_THE INPUT_.
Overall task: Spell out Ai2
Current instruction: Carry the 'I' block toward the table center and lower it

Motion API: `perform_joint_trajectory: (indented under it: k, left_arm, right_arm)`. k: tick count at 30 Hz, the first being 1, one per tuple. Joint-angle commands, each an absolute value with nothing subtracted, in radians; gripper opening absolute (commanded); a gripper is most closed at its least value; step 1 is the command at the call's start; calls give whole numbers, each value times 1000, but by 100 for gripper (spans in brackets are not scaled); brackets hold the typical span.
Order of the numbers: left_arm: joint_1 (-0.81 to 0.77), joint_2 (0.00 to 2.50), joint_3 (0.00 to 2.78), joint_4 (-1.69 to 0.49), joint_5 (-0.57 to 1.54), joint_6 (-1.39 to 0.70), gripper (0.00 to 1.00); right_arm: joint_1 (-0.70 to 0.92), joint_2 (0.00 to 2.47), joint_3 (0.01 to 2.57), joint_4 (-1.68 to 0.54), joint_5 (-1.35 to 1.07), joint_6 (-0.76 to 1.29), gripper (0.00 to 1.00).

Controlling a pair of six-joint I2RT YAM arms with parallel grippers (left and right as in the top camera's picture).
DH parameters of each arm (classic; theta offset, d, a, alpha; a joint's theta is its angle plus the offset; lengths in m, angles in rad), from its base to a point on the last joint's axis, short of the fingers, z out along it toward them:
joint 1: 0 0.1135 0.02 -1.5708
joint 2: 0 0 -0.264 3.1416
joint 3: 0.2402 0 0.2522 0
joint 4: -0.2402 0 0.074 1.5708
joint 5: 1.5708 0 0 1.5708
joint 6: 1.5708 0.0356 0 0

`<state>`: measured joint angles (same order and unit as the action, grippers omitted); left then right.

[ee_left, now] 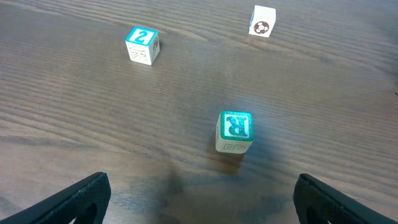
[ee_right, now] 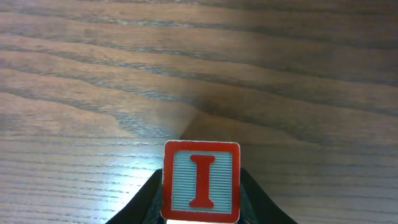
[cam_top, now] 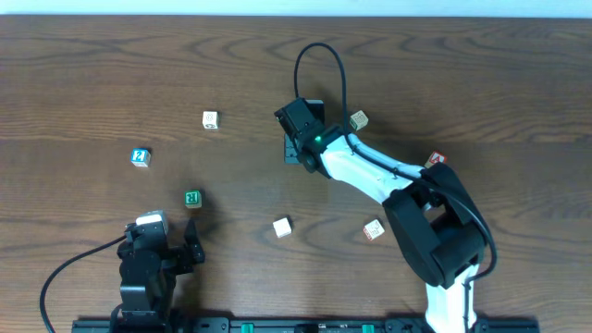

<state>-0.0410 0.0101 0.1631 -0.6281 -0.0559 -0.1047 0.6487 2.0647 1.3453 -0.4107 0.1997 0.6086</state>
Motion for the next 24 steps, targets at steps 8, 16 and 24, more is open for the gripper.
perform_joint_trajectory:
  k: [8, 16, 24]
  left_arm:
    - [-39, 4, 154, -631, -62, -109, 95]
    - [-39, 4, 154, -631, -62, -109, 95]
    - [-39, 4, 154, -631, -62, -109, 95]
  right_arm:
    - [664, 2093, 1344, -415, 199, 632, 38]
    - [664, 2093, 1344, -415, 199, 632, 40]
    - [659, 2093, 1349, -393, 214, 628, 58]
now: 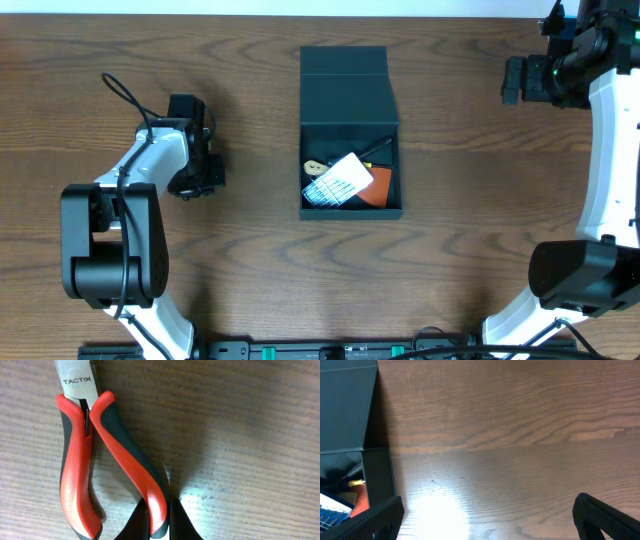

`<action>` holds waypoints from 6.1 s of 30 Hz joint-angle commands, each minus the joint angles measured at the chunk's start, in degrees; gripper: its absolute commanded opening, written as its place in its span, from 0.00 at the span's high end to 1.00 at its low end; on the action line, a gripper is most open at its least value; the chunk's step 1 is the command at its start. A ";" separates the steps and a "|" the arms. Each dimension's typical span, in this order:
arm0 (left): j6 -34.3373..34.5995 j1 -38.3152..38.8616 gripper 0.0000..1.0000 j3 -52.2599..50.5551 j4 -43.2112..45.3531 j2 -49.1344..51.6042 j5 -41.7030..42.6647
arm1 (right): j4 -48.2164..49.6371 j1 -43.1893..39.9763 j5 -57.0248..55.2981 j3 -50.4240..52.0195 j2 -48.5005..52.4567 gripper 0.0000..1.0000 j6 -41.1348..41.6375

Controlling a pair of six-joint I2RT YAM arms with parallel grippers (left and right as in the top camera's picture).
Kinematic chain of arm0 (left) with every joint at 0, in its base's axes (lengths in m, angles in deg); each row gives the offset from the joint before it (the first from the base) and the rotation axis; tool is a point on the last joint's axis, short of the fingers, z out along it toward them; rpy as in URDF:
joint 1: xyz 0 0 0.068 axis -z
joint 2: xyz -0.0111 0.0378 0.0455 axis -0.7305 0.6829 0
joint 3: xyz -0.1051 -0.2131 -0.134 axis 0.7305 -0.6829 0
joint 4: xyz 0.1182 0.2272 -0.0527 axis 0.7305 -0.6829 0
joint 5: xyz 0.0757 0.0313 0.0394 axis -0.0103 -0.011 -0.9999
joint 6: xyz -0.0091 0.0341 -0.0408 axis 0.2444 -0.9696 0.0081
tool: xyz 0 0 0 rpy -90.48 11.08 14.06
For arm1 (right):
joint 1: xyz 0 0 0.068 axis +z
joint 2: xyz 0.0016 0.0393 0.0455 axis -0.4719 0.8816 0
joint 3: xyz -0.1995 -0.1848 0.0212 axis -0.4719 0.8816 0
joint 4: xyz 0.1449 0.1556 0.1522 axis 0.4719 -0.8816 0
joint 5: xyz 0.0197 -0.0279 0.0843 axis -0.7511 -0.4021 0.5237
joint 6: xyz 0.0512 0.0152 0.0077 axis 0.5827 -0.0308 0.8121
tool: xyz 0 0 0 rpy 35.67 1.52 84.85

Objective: Pack container

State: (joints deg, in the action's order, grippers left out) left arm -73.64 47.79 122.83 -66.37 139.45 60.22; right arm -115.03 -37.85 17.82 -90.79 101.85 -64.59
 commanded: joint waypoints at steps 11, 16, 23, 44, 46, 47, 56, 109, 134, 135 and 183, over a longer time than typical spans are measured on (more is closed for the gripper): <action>0.09 -0.13 0.94 -0.59 -3.78 -11.80 -0.63 | -0.44 0.02 0.02 0.31 -0.22 0.01 -0.55; -0.35 1.53 0.95 -0.57 -3.98 -17.99 -0.59 | -0.44 0.02 0.02 0.31 -0.22 0.01 -0.55; -14.36 13.42 0.95 2.25 -4.44 -23.96 2.36 | -0.42 0.02 0.02 0.31 -0.22 0.01 -0.55; -51.52 42.93 0.94 7.67 5.53 -17.09 -3.45 | -0.70 0.02 0.02 0.31 -0.22 0.01 -0.55; -53.02 42.93 0.94 7.67 7.26 -14.45 -3.45 | -0.66 0.02 0.04 0.31 -0.22 0.01 -0.55; -53.16 42.88 0.94 7.67 7.98 -13.25 -3.45 | -0.66 0.02 0.04 0.31 -0.22 0.01 -0.52; -52.22 42.82 0.94 7.63 9.33 -5.18 -3.43 | -0.59 0.02 0.00 0.31 -0.22 0.01 -0.57; 6.82 3.78 0.06 7.54 5.14 -17.05 37.13 | 6.43 4.37 37.75 0.48 10.54 0.99 -2.23; 6.78 3.58 0.07 7.54 7.30 -14.21 39.01 | 21.05 3.72 58.71 0.46 32.65 0.19 3.74; 6.78 3.58 0.07 7.54 7.30 -14.21 39.01 | 21.64 3.72 58.73 0.46 32.89 0.17 4.57; 6.78 3.58 0.07 7.54 7.89 -14.21 39.01 | 62.20 9.31 78.09 0.46 43.30 0.11 40.22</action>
State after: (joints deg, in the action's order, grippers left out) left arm -67.39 51.53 130.00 -58.52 125.07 98.86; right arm -54.75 -28.96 90.53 -90.26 144.24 -28.22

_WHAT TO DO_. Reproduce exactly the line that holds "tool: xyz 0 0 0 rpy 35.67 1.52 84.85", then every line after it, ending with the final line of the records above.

_ANSWER BOX_.
tool: xyz 0 0 0 rpy 35.67 1.52 84.85

Objective: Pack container

State: (joints deg, in the action's order, grippers left out) left arm -73.64 47.79 122.83 -66.37 139.45 60.22; right arm -115.03 -37.85 17.82 -90.79 101.85 -64.59
 commanded: joint waypoints at steps 11, 16, 23, 44, 46, 47, 56, 109, 134, 135 and 183, over a longer time than typical spans are measured on (more is closed for the gripper): <action>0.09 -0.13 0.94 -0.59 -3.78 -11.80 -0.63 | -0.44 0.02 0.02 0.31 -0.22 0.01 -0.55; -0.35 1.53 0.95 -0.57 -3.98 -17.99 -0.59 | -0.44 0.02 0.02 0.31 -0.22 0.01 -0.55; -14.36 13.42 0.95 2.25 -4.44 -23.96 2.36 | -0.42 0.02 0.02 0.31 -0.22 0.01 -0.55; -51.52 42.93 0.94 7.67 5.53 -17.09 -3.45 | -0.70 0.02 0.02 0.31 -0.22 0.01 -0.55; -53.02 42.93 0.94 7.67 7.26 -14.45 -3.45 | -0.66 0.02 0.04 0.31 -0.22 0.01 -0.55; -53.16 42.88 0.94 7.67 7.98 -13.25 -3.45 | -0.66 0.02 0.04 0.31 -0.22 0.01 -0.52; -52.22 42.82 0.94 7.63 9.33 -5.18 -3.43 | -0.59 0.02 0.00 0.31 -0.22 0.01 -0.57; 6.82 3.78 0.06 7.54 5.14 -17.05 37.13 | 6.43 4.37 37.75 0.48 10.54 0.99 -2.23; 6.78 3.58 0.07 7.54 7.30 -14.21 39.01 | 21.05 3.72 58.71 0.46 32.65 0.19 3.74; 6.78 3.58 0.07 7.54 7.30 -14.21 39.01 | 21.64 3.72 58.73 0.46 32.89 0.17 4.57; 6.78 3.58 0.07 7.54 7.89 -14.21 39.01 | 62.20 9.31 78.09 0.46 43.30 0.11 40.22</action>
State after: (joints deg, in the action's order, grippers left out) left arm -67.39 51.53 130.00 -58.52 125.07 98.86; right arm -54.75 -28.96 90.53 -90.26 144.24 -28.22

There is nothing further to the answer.